IIFA Secretary General chairs a session at the 42nd Al Baraka Forum on Digital Economy and Future Challenges
25 April، 2022

At the invitation of His Excellency Mr. Youssef Khalawi, Secretary General of the Al Baraka Islamic Economic Forum, His Excellency Prof. Koutoub Moustapha Sano, Secretary General of the International Islamic Fiqh Academy (IIFA), chaired on Thursday 20 Ramadan 1443H corresponding to 21 April 2022G, the fifth session of Sessions of the 42nd session of the Al-Baraka Symposium on the Digital Economy and Future Challenges, which was held in Al-Madinah Al-Munawara, Kingdom of Saudi Arabia. The title of the session was “The Digital Economy from Islamic Shariah Perspective”.

His Excellency commenced the session by making a fundamental note about the word “Islamic Sharia” stressing that it is a common mistake in our era to add the description “Islamic” to Shariah, given that Shariah automatically means the teachings, values, principles and provisions of Islam, and therefore there is no need to describe it as Islamic. In other words, Shariah cannot be non-Islamic, which means that describing Shariah as “Islamic” is a redundant description that is not needed at all, and the matter in this is the same as in many of the terms used in the present era, such as the terms prayer, fasting, zakat, and Hajj, and others. These terms do not need to describe “Islamic” because they are all Islamic in structure and meaning, and they do not need to describe any of them as Islamic, so it is not said, for example: Islamic prayer, Islamic fasting, or Islamic zakat. It has been settled that Shariah is not described as Islamic in the English and French languages, where the word Sharia (Shariah = Charia) is sufficed, and the description of Islamic is not added to it.

His Excellency then spoke about the importance of the symposium’s topic in general, which is the digital economy, and about the title of the special session, which is the digital economy from the perspective of Shariah, pointing to the importance of stating the Shariah position of this newcomer in the world of economics, and praising the selection of the organizers of the Al Baraka Islamic Economic Forum for this topic as a title for this session since it is a vital, modern, and important topic that should be given a part of rooting, editing and investigation. His Excellency also noted the importance of researchers in Islamic economics benefiting from all the modern mechanisms, means and tools available to advance the Islamic economy in thought and application, and to enable it to keep pace with the times, confront challenges, and seize the opportunities.

His Excellency concluded by giving an introductory overview of the Academy, explaining to the audience the stable scientific status of the Academy in this era as the largest scientific institution for contemporary collective ijtihad, and as the supreme and first Shariah reference for the member states of the Organization of Islamic Cooperation (OIC) and Muslim Communities, because it is the only scientific Academy whose members are composed of senior jurists and scholars of the eight Islamic schools of thought, and its resolutions are binding to the member states of the OIC. Hence, the Academy looks forward to issuing important recommendations from this session that will be presented to the next session of the Council of the Academy with the aim of issuing resolutions from them that will be unanimously accepted and approved by the jurists and scholars of the age.

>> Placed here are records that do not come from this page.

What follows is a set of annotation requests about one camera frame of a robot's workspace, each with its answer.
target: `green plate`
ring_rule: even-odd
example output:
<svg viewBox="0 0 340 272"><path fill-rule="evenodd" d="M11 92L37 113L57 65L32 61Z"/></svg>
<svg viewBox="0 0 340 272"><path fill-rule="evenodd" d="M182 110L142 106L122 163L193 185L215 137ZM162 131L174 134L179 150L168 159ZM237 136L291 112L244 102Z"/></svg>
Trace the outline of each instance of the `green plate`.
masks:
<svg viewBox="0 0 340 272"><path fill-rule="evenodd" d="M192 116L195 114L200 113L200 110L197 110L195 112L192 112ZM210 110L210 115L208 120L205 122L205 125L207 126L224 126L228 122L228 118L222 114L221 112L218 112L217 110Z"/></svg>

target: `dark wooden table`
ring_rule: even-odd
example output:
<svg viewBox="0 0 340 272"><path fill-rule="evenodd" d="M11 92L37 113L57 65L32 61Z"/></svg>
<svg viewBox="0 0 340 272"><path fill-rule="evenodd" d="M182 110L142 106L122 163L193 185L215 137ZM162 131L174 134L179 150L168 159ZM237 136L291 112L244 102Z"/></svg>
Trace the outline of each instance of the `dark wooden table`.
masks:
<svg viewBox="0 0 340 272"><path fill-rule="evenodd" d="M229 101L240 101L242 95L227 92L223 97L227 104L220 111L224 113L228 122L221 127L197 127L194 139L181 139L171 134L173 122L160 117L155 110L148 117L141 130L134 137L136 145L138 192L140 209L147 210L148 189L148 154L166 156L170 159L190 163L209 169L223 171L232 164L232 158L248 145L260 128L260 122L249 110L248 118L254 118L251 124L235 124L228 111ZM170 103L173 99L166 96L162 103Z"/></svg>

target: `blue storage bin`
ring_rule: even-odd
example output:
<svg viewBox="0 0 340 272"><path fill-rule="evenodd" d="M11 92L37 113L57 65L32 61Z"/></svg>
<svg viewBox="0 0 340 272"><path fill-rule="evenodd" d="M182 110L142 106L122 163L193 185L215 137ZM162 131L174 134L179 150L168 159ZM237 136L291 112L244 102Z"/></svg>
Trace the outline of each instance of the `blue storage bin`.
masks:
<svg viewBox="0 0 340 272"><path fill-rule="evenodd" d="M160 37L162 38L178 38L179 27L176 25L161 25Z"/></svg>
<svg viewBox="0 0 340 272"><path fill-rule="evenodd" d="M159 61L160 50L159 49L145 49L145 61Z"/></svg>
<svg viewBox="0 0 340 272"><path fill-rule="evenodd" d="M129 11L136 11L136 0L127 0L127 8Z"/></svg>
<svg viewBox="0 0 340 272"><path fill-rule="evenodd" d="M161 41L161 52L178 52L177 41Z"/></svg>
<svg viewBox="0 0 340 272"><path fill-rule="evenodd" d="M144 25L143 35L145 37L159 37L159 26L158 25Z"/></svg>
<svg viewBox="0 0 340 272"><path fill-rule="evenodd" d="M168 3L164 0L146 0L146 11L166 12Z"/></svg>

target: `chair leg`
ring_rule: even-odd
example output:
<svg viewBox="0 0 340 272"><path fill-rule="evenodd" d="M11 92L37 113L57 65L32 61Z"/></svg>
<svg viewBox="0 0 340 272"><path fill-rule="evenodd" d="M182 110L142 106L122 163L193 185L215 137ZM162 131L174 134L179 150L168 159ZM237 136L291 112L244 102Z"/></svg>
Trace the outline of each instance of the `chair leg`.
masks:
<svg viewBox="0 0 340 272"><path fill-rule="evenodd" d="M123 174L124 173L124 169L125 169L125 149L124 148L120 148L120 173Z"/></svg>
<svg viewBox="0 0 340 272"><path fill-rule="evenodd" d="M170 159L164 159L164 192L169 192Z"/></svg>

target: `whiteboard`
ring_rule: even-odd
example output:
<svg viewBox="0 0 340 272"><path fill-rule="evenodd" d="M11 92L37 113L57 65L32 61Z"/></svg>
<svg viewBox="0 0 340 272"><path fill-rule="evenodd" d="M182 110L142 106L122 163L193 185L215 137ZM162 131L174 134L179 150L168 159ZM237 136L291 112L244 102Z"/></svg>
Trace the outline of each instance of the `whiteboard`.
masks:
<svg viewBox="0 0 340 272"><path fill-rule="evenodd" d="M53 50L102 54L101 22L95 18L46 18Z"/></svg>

In this session, spoke His Eminence Dr. Muhammad Qirat, Professor of Jurisprudence of Transactions from the Faculty of Shariah in Fez, who concluded in his paper that the digital economy is included in the means and tools, and therefore, the provisions of the means apply to it. Dr. Alija Avdokç from the University of Dundee, United Kingdom, spoke about the importance of paying attention to the outcomes and implications of contracts, transactions, and sales, calling for the need to look at the issue of the digital economy from this point of view. Then His Eminence Dr. Abdul Azim Abu Zaid from Khalifa bin Hamad University in Doha spoke about artificial intelligence and the Shariah rulings related to it, noting the importance of caution and precaution against many contracts and transactions that violate the provisions of Shariah and conflict with the partial purposes in transactions. As for Dr. Ali Abu Al-Ezz of the Jordan Islamic Bank, he discussed in his paper the Shariah controls that must be available in electronic commerce, and stated that these controls aim to preserve rights, and save money from manipulation and loss. At the conclusion of the session, Prof. Youssef Al-Shubaily and Dr. Nabil Al-Luhaidan commented on the papers of the speakers, explaining the importance of differentiating when considering this new type of economy between being a subject of contracts and transactions, such as smart contracts and encrypted digital currencies, and that this economy is a contemporary tool for completing contracts and transactions.

His Excellency concluded the session by calling for more attention to this topic, study, rooting, editing and investigation, in order to enable the ordinary Muslim to absorb it and benefit from its positives in a focused manner. He also called for the necessity of being open to new means and tools, contracts, and newly developed transactions, and working to correct them, direct them and rationalize them instead of rejecting them and fearing them without evidence. Every useful new arrival is therefore welcome, and every harmful new arrival should be treated with caution.